An Ontario Conservative MP says it is time for Parliament to take another look at whether basic human rights should be granted to unborn babies – a move that would put the emotionally charged issue of abortion back on the public agenda.

Prime Minister Stephen Harper has said repeatedly that his government will not reopen the abortion debate.

But Stephen Woodworth, the MP for Kitchener-Centre, says there is no reason that Canadians can't have a rational conversation about the matter. "I am just hoping to launch a discussion and let people know what the situation is," he said in telephone interview.

In a news release issued Wednesday that does not mention abortion directly, Mr. Woodworth points out that the Canadian statute that defines a human being as someone who is completely separate from the mother's body has its roots in British legal treatises written in the 17th century.

The important question, he said, is whether a 400-year-old law is supported by 21st-century medical science and principles of human rights.

"Whatever view one has on abortion, it would be important to know whether a child is a human being," he told The Globe and Mail. "And I think it is really ridiculous, in a way, that we have a 400-year-old definition of a human being that has important human-rights implications."

Mr. Woodworth said, for now, he will see where the public discussion goes and "it may be that in the new year I will take it to another step."

He did not say what that next step might be. But reports that trickled out of the federal Conservative caucus after the party won a majority government last spring suggested that Mr. Harper had warned his MPs he did not want backbench moves to reopen the abortion issue.

Mr. Harper tried during the election campaign to put to rest the notion that a Conservative government would introduce laws to reduce access to abortions.

"As long as I am Prime Minister, we are not opening the abortion debate," Mr. Harper declared. "The government will not bring forward any such legislation, and any such legislation that is brought forward will be defeated as long as I am Prime Minister."

When asked if Mr. Harper knew of Mr. Woodworth's call for a discussion about the rights of unborn children, a spokeswoman in the Prime Minister's Office: "We have always been clear, our government has no intention to reopen this debate."

Liberal MP Carolyn Bennett said Mr. Harper "is the most controlling prime minister we have ever known" and there is no way that a backbench MP like Mr. Woodworth could issue a press release without his knowledge.

"The Prime Minister promised this wouldn't be reopened during the election, and here it is again," Ms.

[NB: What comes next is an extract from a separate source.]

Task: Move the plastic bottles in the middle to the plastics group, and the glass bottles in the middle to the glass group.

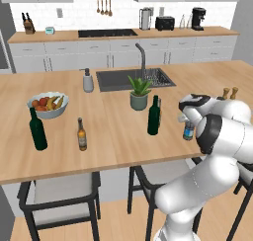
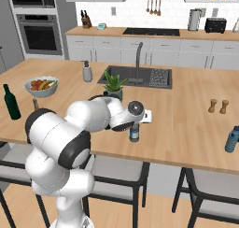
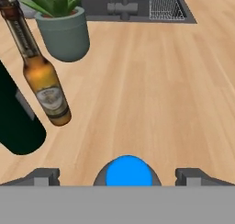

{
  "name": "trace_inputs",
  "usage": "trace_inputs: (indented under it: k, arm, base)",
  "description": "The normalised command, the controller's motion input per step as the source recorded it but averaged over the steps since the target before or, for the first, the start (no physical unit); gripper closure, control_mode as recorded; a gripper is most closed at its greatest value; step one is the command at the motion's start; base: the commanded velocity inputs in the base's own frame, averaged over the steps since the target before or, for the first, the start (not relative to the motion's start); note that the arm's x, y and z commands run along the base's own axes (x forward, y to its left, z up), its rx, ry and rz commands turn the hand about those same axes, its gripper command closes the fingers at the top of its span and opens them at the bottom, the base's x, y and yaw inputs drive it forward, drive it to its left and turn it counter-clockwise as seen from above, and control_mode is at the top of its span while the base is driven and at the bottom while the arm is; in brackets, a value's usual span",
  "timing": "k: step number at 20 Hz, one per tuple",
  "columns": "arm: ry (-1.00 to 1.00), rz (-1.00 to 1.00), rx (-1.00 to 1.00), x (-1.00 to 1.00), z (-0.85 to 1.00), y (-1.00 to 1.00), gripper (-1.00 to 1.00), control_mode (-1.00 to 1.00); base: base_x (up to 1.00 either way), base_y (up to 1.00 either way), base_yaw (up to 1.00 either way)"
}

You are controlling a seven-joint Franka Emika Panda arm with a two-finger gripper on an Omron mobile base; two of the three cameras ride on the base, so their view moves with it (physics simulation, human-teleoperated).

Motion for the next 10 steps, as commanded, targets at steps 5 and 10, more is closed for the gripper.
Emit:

Bennett said.

Françoise Boivin, the NDP critic for the status of women, said Mr. Woodworth is a very smart person who has crafted his message in a way that does not appear to address abortion directly. Instead, she said, he asks what seems to be a "benign" question about an outdated law.

"I think it is a bit devious," Ms. Boivin said. "My question to him would be, 'Okay, now, why do you want to do that?'"

In 2010, Mr. Harper voted against a private-member's bill introduced by Conservative MP Rod Bruinooge that would have added new Criminal Code penalties for those who coerce women to have an abortion.

But many Conservative MPs remain strongly opposed to abortion and some, including Maurice Vellacott, Brad Trost and Leon Benoit, have been quite public in their opposition, apparently without sanction from the Prime Minister.

Canada has no legal restrictions on abortion.

The Conservative government of Brian Mulroney tried in 1990 to pass a law that would severely limit access to abortions. It made it through the House of Commons, but was defeated in the Senate in 1991. Since that time, abortion has been treated like all other medical procedures.